People banded together to find the world's loneliest frog true love — and it might have just worked.

Perhaps the story of Romeo and Juliet doesn’t have to end in tragedy after all.

At least not for the frogs who go by the same names as those famous star-crossed lovers.  

Still, avoiding a tragic ending for these special frogs hasn’t been easy. The species almost went extinct forever.


Romeo is a Sehuencas water frog (Telmatobius yuracare), an aquatic species unique to the cloud forests of Bolivia, that for the last decade, was known as the “world’s loneliest frog.”

He had been living all alone in an enclosure at the Museo de Historia Natural Alcide d’Orbigny in Bolivia. A team of scientist had brought him into captivity in 2008 with the hopes of creating a conservation breeding program for his species because they were witnessing amphibian population crashes in the region due to a deadly pathogen called chytrid, habitat loss, pollution and climate change.  

“The decline in this species was sudden and somewhat unexpected,” explains Christopher Jordan, the Central America and Tropical Andes Coordinator for Global Wildlife Conservation (GWC). “By the time biologists realized there was a problem, the species was already very difficult to find.”

Photo by Thiago Garcia.

In the 10 years since  Romeo’s capture in the wild, no biologist was able to find a single other Seheuncas water frog in the wild. They began to fear that Romeo was the last living member of his species.

For years, Romeo called out for a mate from his enclosure. Then in 2017, he stopped. Fearing he’d lost hope, his museum caretakers knew they had to try and do something.

So in February 2018, just before Valentines Day, GWS, Match and the Bolivian Amphibian Initiative launched an international campaign (along with a Match profile and a Romeo twitter account) to raise $15,000 for scientific expeditions into the Bolivian cloud forests to make a desperate search for a girlfriend.

And it worked.

People all over the world fell in love with Romeo and rallied to help save his species. Romeo became a local star in his hometown of Cochabamba — and around the world too.

Before long, the campaign raised $25,000 from people in more than 32 countries — enough to fund several field expeditions.

And as soon as the Bolivian rainy season began (when the frogs are more likely to be spotted swimming in streams), a team of researchers embarked on their first search expeditions. They spent whole days scouring rivers and streams, then camped overnight in the cold, rainy forests.

And then finally, they found frogs.

Juliet with Teresa Camacho Badani.

To be precise, they found five: three males and two females.

“I could not believe it,” says Teresa Camacho, the leader of these expeditions who is also head of the herpetology department at the Natural History museum where Romeo calls home. “Seeing one of these frogs in the wild after 10 years was wonderful — even more so after having seen Romeo alone for so long.”

Back at the museum, the team built special habitats for their new residents and began monitoring them carefully before introducing them to Romeo.
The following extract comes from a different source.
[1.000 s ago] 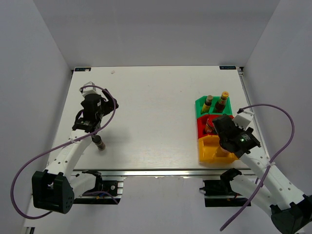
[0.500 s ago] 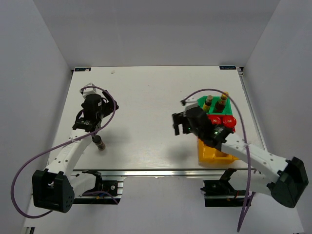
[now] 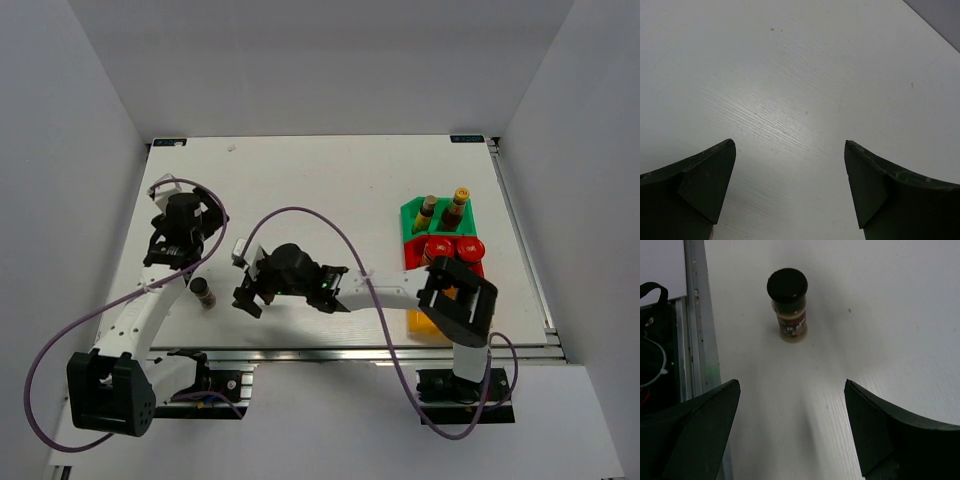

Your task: Organize the condiment bottles

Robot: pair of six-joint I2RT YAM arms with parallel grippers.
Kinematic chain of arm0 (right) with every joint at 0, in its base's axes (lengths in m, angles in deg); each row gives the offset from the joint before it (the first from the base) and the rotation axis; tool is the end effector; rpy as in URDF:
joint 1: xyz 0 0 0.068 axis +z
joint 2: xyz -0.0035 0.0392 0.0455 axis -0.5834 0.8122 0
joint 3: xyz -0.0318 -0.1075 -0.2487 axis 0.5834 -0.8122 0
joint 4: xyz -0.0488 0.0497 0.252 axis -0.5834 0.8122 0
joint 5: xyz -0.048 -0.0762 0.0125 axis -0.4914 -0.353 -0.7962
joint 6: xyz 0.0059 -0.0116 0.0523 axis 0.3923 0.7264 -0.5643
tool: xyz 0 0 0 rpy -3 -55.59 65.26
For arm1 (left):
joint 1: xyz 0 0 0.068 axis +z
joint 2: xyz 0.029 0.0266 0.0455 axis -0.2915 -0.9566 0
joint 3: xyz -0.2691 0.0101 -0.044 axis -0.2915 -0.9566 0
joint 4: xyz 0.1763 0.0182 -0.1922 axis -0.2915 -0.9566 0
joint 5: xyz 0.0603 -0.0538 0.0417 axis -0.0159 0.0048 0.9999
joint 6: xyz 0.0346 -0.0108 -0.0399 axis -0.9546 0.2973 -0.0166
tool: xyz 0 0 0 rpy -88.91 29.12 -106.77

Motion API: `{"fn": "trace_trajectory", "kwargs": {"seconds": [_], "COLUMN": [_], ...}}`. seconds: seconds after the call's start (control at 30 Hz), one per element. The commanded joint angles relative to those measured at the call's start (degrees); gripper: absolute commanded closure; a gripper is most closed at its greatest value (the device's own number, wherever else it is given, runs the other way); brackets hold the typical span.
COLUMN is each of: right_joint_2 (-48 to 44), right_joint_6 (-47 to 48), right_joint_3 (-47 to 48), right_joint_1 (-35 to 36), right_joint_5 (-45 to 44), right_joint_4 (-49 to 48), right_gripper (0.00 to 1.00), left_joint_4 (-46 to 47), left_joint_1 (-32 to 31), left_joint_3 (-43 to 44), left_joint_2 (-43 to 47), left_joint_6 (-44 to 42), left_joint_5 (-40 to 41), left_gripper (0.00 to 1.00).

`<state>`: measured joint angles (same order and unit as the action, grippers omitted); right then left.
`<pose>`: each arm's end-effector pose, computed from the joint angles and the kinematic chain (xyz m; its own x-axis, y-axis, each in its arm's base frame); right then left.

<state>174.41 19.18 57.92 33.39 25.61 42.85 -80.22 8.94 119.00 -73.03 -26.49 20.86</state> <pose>0.1470 0.3926 0.2356 -0.0720 -0.2753 -0.9586 -0.9605 0.2782 -0.0077 0.2427 -0.0216 0.2746 -0.3585 -0.4838 -0.7984 -0.4387 0.8422 -0.3134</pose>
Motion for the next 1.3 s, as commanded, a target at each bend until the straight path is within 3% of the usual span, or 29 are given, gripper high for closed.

They have to make sure that these frogs haven’t been exposed to the deadly disease that has wiped out much of the species and that they are healthy.  “We want to make sure that nothing we do harms the frogs at the Museum and will thus [we] take every precautionary measure necessary before introducing Romeo and Juliet.”

But so far, says Teresa, “Romeo’s friends are doing well and eating well” and they plan to keep all of Romeo and Juliet’s supporters updated on when the romantic meeting will happen and how it goes.
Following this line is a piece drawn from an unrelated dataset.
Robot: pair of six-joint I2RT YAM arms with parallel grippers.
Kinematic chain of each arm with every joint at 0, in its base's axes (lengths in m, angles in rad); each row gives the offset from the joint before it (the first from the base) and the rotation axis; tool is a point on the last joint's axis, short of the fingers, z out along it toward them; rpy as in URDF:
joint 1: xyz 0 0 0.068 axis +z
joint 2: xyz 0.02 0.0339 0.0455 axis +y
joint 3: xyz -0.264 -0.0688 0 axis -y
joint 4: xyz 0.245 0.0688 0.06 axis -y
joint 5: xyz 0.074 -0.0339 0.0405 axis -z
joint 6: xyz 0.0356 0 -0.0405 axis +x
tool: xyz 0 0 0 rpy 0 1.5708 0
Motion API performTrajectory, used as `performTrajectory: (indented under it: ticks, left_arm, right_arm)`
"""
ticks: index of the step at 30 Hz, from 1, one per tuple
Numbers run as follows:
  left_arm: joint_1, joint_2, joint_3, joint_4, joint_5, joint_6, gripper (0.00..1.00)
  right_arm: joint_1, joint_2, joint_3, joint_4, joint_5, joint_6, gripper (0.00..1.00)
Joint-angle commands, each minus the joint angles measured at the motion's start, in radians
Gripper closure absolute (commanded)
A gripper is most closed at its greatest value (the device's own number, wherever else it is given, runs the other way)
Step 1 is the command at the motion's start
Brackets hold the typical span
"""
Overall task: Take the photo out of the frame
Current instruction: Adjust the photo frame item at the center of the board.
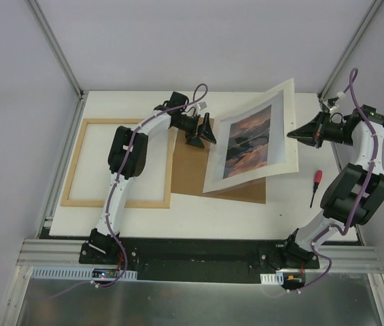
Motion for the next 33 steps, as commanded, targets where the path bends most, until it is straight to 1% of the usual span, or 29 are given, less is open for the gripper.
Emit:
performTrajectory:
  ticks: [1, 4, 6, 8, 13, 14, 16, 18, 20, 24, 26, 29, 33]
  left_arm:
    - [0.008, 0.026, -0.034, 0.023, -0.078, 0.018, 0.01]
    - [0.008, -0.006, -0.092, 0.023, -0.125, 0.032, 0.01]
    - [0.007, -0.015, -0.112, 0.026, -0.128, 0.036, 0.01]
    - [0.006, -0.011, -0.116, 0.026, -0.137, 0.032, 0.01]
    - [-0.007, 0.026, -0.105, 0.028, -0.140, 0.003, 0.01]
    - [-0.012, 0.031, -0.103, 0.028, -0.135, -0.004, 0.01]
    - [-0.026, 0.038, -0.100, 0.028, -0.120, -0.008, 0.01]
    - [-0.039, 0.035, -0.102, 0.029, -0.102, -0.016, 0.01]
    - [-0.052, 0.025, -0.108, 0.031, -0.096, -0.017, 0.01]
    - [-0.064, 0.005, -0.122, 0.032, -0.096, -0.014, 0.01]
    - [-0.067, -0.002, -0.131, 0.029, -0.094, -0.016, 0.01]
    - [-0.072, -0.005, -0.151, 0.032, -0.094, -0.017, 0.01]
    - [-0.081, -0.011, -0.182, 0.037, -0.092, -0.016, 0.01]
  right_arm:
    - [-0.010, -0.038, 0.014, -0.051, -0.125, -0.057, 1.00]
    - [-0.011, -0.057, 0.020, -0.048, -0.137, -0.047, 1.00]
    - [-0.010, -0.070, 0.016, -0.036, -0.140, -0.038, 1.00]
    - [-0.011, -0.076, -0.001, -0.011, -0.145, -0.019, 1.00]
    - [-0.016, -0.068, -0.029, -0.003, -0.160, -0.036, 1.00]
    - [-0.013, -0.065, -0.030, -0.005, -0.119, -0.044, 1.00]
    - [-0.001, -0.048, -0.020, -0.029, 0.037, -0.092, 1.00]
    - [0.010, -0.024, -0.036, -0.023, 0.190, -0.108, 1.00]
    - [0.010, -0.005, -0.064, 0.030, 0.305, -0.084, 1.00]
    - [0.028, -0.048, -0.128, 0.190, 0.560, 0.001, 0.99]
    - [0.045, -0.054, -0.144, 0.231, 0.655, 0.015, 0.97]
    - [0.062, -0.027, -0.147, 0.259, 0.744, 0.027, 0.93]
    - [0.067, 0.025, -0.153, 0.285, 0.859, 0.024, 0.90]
The team still has four remaining expeditions ahead in search of more frogs — but their success so far is great news for the species.

The plan is to try to learn as much as possible about the distribution of the species, their ecology and whether frogs are developing a resistance to disease. They also plan to launch a conservation breeding program if they can get Romeo and Juliet to mate, which will hopefully result in a reintroduction program for the species.

Of course, there is still a lot of research and work that needs to be done before they get to that stage, but finding the frogs has given new hope to the scientists.

“In the context of the current mass extinction that we humans are causing worldwide,” says Christopher Jordan, “Romeo and Juliet constitute a beacon of hope that show us that there is still time to protect the amazing diversity of life that we share with this planet."